Que toda decisión tiene sus consecuencias, es irrefutable, al menos para mi. Que no hay peor culpa que la propia, que la que uno mismo se genera, sin duda que también. La culpa en tu piel duele más, porque te convierte a ti mismo en tu propio enemigo. En un hecho traumático (un accidente, por ejemplo) en el que tú eres responsable o sujeto activo, sobrevivir es ya en sí una condena; la muerte, sin duda, es la ejecución, pero sin culpa, por inconsciencia. La defensa de una culpa es un trabajo agónico, casi diría yo draconiano, y no suele desaparecer. Porque la tolerancia humana sobre la culpa es cero, nula, casi imposible. Trabajar en convertir la culpa en responsabilidad es un ejercicio excelente, yo lo aconsejo. Considerar la culpa como anomalía (algo pasajero) y no como dolencia es un primer paso. El siguiente es el de humildad: todos nos equivocamos, y muchas veces. Empecinarnos en disimular nuestro error y, por tanto, defendernos de nuestra hipotética culpa aún a sabiendas que no es así, nos genera más ansiedad que alivio. Y yo en mi vida le he declarado la guerra a la ansiedad, he naturalizado el error y he apuntalado mi sentido de responsabilidad. Toda acción tiene consecuencias, y asumirlo cuanto antes, la mejor terapia.

Trasladado a la vida público o a la clase política, el territorio de la culpa es casi una necesidad. Y probablemente, el del periodismo: casi la gran totalidad de causas generadoras de noticias son de culpa. Destacar lo positivo no suele ser noticia, más que en determinadas situaciones, casi siempre con carácter emocional (recuérdese los aplausos a los sanitarios a las ocho de la tarde durante el confinamiento). Si mi argumento (político) nace de tu culpa (error, voluntario o intencionado), poco podremos extraer para la causa de la solución. Y, en relación con la pandemia, hay una cosa clara: la culpa siempre es del otro, que no cumple las normas, pero mi causa (excusa o argumento), siempre justifica mi acción, por muy culpables que nos hagan sentir.

Confinamiento navideño

Acabo. Tal vez me equivoco, pero por lo que he pulsado (a veces entre líneas), la gran mayoría de la gente hubiera entendido un confinamiento total durante la Navidad, que no ha llegado porque nadie de los que gestionan se han atrevido a hacer lo que debían hacer: cuidarnos a todos. Las autoridades lo son, y para ello cobran, para tomar decisiones, las mejores para nuestra sociedad, por muy duras que sean. El cálculo electoral (coste en votos de algunas medidas) debe ser un motivo de repulsa social en futuras consultas. Lejos de ello, ese cálculo se produce por nuestra propia respuesta como ciudadanos, que castigamos al que decide algo que, aunque no nos guste, sabemos que es necesario.

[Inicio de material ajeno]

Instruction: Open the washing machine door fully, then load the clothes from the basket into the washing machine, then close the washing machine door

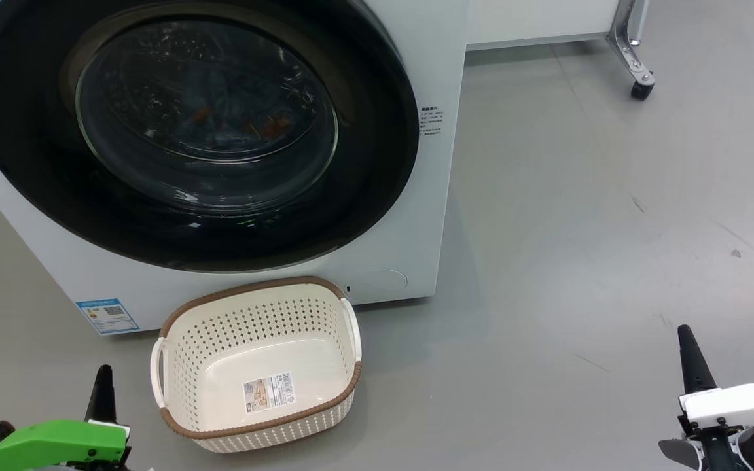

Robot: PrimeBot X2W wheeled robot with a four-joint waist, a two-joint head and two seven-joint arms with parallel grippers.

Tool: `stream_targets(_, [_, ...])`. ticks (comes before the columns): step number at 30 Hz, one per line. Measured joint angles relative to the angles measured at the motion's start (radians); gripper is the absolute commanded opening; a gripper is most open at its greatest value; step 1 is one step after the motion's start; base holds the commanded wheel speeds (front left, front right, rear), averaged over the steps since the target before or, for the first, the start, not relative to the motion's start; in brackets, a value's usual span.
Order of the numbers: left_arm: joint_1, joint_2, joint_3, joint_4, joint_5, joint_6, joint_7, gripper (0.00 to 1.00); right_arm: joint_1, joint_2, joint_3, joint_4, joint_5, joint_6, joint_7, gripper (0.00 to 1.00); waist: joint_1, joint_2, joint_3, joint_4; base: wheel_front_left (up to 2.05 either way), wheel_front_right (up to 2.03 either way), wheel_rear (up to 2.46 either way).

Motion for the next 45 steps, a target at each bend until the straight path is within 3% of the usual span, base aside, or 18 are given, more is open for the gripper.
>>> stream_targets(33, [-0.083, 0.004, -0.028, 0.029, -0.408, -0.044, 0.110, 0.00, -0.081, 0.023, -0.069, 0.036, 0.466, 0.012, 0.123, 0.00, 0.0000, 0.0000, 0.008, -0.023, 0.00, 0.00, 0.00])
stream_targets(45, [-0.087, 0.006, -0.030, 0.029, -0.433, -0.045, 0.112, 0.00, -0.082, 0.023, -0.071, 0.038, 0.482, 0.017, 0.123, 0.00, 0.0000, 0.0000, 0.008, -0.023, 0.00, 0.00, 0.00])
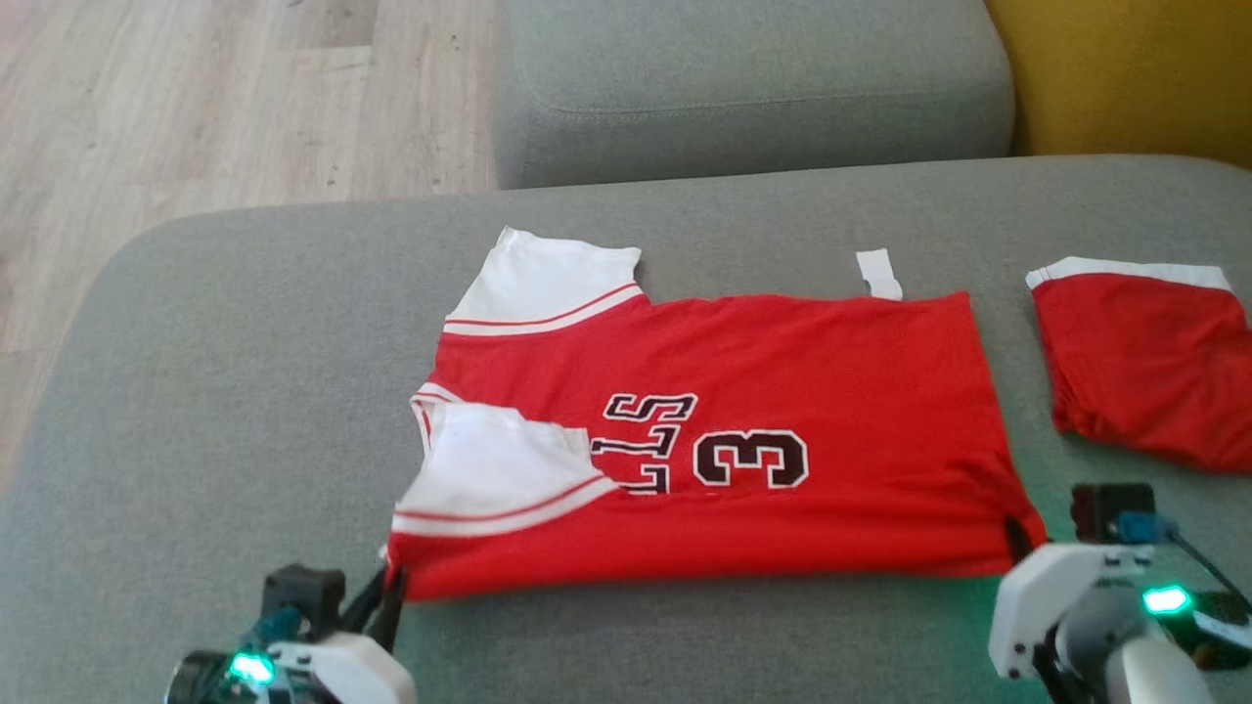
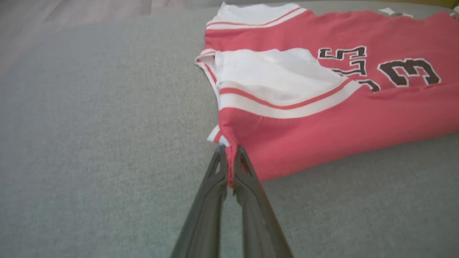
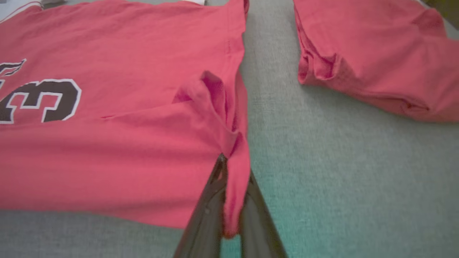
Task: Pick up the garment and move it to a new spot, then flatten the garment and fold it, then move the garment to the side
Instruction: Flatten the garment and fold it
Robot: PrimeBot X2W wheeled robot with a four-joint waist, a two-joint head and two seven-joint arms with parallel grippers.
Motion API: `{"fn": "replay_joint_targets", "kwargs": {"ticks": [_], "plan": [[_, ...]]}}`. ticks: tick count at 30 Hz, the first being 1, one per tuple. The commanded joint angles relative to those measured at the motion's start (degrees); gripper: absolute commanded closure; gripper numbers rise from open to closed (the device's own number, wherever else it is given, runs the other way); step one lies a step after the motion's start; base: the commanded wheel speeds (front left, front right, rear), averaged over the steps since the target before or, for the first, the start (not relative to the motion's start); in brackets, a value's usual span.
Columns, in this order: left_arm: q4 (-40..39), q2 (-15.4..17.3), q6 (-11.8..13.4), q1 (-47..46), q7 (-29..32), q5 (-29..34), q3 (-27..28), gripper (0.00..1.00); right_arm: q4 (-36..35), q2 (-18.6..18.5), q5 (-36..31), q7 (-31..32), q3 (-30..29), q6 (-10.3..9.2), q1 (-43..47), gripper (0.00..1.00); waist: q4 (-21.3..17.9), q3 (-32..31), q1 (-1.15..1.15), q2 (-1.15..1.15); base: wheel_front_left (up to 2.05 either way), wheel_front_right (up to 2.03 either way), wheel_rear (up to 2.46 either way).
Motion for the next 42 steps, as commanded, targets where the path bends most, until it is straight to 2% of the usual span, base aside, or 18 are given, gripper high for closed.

Y una vez se ha decidido por recomendar y/o no prohibir, todos (o muchos) hemos encontrado la manera de superar la necesidad de auto-confinamiento para, al pie de la letra literal de la norma, celebrar la Navidad, por mucho que nuestra cabeza nos diga que hacerlo es una temeridad. Ni culpo, ni me culpo. Pero sé que si soy prudente, evitaré sentirme culpable o que alguien me haga sentirme culpable. El miedo es libre; la culpa, del diablo.